**Exercise goal:**
Would you please repeat exactly the entries below, starting at the line with "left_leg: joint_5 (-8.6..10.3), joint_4" and ending at the line with "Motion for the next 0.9", and nothing outside that range? Leave out the pictures.

(Records from a collection)
===============

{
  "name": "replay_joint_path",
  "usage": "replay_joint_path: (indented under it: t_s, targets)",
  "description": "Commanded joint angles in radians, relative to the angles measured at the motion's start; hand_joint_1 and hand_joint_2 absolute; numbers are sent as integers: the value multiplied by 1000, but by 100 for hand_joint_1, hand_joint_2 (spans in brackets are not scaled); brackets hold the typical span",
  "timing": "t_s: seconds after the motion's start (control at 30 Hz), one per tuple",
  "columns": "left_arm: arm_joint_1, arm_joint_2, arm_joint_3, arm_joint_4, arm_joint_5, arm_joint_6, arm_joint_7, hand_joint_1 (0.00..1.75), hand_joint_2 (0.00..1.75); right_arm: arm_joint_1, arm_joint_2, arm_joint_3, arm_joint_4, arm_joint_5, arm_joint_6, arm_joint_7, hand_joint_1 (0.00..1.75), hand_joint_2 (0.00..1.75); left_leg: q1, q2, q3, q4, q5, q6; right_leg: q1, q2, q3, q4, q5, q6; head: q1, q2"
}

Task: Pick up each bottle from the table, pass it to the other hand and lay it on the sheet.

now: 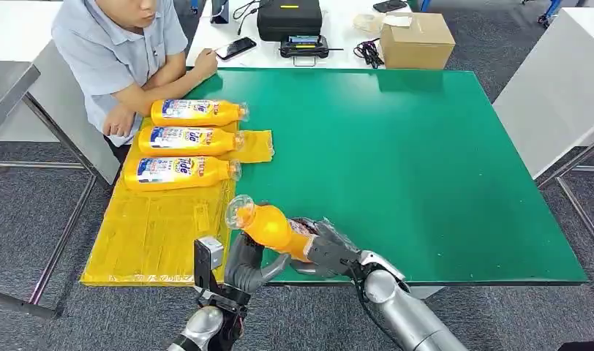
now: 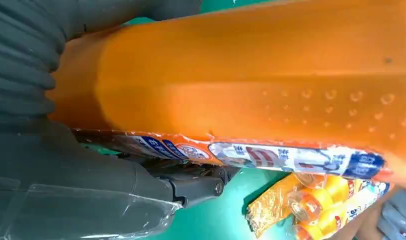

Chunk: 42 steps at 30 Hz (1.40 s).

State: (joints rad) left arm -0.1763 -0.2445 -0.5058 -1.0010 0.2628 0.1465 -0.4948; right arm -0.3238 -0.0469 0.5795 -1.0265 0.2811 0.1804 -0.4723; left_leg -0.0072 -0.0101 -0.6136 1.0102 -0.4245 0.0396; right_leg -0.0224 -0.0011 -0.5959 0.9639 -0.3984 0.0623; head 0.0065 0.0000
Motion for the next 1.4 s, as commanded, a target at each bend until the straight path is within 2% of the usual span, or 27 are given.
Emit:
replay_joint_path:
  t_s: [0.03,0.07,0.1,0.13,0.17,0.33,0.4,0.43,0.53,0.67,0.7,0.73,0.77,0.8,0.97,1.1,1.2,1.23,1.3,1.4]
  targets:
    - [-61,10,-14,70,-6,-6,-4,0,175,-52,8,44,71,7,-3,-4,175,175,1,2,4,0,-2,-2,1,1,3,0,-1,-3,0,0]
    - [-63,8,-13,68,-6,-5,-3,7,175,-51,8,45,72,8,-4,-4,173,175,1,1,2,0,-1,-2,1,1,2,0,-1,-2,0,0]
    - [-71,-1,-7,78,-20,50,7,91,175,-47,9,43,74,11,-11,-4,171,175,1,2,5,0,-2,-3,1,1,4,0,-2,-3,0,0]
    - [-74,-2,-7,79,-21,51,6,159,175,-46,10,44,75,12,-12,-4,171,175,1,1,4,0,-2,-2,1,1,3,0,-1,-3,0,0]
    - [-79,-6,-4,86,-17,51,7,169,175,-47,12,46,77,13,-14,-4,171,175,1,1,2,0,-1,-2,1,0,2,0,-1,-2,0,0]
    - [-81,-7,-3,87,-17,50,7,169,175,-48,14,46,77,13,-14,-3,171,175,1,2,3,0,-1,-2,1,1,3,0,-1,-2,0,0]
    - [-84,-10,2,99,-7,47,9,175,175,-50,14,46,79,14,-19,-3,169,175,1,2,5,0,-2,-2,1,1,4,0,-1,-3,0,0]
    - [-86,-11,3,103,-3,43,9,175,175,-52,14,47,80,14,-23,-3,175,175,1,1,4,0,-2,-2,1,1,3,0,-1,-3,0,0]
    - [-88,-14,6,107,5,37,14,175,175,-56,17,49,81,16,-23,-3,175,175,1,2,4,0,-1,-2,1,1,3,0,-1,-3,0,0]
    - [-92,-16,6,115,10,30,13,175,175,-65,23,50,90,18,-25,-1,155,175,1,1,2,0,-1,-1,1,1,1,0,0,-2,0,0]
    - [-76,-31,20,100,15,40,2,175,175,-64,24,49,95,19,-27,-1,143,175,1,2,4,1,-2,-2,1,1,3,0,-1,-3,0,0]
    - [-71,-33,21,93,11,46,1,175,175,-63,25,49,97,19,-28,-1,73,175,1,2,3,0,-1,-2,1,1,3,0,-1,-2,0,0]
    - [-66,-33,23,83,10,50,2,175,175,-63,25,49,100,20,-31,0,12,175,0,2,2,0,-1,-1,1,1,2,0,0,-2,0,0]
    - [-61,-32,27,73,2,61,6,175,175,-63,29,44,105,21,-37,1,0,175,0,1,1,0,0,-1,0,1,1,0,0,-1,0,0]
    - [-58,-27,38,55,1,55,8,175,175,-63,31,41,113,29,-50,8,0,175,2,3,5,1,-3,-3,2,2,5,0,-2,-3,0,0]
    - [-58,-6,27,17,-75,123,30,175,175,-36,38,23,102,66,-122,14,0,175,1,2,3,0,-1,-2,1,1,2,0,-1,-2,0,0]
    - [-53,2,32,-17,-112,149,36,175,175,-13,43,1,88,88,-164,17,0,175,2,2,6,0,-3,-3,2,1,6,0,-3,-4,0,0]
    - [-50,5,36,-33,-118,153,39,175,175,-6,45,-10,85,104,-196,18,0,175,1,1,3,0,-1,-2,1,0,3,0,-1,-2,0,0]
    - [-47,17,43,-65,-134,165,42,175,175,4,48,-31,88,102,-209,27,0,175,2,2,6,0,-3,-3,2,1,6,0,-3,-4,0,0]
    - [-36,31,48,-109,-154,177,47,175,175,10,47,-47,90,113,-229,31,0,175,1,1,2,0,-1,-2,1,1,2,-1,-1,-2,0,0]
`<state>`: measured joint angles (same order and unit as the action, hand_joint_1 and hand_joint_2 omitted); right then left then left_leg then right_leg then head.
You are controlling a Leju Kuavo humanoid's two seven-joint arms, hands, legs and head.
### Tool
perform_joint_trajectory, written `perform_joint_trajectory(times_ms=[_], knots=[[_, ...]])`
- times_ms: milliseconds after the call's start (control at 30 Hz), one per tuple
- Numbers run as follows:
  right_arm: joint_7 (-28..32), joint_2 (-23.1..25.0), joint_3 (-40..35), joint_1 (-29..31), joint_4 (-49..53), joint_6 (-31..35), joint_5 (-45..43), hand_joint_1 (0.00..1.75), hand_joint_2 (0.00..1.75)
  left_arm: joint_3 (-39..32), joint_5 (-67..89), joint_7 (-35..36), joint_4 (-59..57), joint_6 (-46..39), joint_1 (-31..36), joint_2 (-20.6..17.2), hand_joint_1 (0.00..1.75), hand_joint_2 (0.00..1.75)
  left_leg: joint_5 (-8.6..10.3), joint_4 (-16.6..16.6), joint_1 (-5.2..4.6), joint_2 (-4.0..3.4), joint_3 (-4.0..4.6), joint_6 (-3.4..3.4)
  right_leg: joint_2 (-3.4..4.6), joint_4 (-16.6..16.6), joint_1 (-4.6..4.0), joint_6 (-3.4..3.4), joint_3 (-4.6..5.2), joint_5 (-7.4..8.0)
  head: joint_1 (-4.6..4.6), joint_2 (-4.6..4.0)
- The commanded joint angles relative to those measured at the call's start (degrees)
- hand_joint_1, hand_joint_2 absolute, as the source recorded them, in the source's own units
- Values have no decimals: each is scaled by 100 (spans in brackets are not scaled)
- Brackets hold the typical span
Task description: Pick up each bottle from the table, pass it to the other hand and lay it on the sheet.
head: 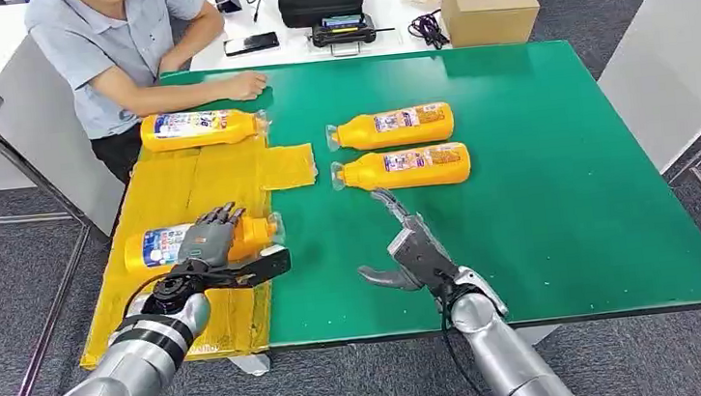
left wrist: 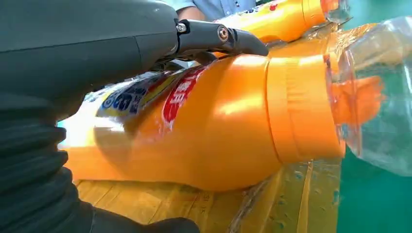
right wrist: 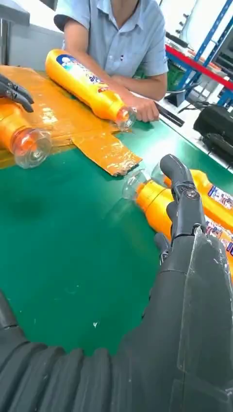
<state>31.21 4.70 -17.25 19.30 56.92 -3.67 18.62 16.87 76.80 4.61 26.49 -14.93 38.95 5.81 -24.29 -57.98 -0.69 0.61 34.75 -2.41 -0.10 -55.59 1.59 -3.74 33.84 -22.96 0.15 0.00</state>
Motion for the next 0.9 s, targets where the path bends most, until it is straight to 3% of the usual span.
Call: perform_joint_trajectory(times_ms=[33, 200, 233, 267, 333, 400, 500, 600, 733, 767, 833, 900], knots=[[-62, -19, -21, 358, -516, -55, 110, 0, 175, -54, -168, -136, -440, -154, -65, 67, 0, 175, -9, 2, 8, -19, -21, 14, 15, 6, -9, 17, -18, -2, 0, 0], [-97, -23, -100, 453, -832, -63, 161, 0, 175, 180, -122, -441, -145, -1164, -109, 132, 0, 175, -9, -1, 10, -14, -20, 14, 10, 5, -11, 18, -20, -3, 0, 0], [-36, -66, -102, 392, -768, 217, 281, 0, 175, 310, -101, -566, 131, -1348, -223, 146, 0, 175, -7, -1, 10, -10, -16, 12, 7, 6, -11, 15, -17, -2, 2, 0], [-63, -170, -201, 376, -695, 565, 583, 0, 175, 357, -167, -674, 404, -1478, -350, 164, 0, 175, -5, -1, 7, -6, -9, 10, 3, 3, -7, 12, -10, -2, -2, 0], [-800, -817, -633, 310, -386, 2101, 2347, 0, 175, 586, -460, -999, 1912, -1767, -1188, 156, 0, 175, -10, -3, 12, -5, -13, 14, 1, 6, -13, 17, -17, -6, 2, 0], [-1421, -1357, -580, 346, -300, 2231, 3115, 0, 175, 902, -668, -1059, 3316, -1777, -1964, 3, 0, 175, -10, 7, 4, 3, -18, 9, -7, 15, -6, 12, -23, -9, -2, 0], [-1744, -1988, -179, 534, -541, 1792, 3438, 0, 175, 1229, -1465, -1302, 4821, -1941, -2916, -202, 0, 175, -19, 1, -5, 11, -20, 5, -16, 13, 1, 9, -29, -18, -2, 0], [-1807, -2256, 6, 647, -825, 1492, 3586, 0, 175, 1435, -2247, -1775, 5604, -2292, -3415, -265, 0, 175, -20, -4, -13, 3, 3, 0, -2, 13, 10, 5, -10, -12, 0, 0], [-2002, -2201, -28, 496, -716, 1354, 3775, 0, 175, 1211, -3103, -2463, 6308, -2507, -3861, 85, 0, 175, -32, -10, -7, -5, 8, 9, 6, 13, 3, 17, -5, -18, -9, 0], [-2171, -2166, -140, 547, -739, 1363, 3962, 0, 175, 1128, -3025, -2544, 6302, -2507, -3902, 178, 0, 175, -50, -16, -2, -32, -3, 15, 24, 9, -4, 22, -9, -21, -11, 0], [-2322, -2068, -289, 765, -887, 1359, 4096, 0, 175, 1094, -3187, -2663, 6238, -2507, -3874, 238, 0, 175, -31, -12, -9, 8, 22, -2, -14, 16, 1, 12, 10, -16, 0, 0], [-2398, -2038, -458, 1017, -1110, 1218, 4160, 0, 175, 1137, -3255, -2722, 6153, -2507, -3826, 233, 0, 175, -47, -20, 0, -16, 4, 8, 11, 11, -7, 24, -5, -21, -2, 0]])
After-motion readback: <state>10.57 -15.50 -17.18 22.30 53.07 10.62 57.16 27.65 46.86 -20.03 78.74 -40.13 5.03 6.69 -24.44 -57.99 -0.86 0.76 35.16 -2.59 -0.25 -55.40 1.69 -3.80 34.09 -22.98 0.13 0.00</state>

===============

**Task result:**
  left_leg: joint_5 (-8.6..10.3), joint_4 (-16.6..16.6), joint_1 (-5.2..4.6), joint_2 (-4.0..3.4), joint_3 (-4.0..4.6), joint_6 (-3.4..3.4)
  right_leg: joint_2 (-3.4..4.6), joint_4 (-16.6..16.6), joint_1 (-4.6..4.0), joint_6 (-3.4..3.4), joint_3 (-4.6..5.2), joint_5 (-7.4..8.0)
  head: joint_1 (-4.6..4.6), joint_2 (-4.6..4.0)
- The commanded joint angles relative to those measured at the call's start (degrees)
- hand_joint_1, hand_joint_2 absolute, as the source recorded them, in the source's own units
- Values have no decimals: each is scaled by 100 (spans in brackets are not scaled)
- Brackets hold the typical span
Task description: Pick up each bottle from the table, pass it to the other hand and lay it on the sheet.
head: 
left wrist: 
right wrist: 
<state>31.21 4.70 -17.25 19.30 56.92 -3.67 18.62 16.87 76.80 4.61 26.49 -14.93 38.95 5.81 -24.29 -57.98 -0.69 0.61 34.75 -2.41 -0.10 -55.59 1.59 -3.74 33.84 -22.96 0.15 0.00</state>
Motion for the next 0.9 s, targets where the path bends most, until it is straight to 3% of the usual span.

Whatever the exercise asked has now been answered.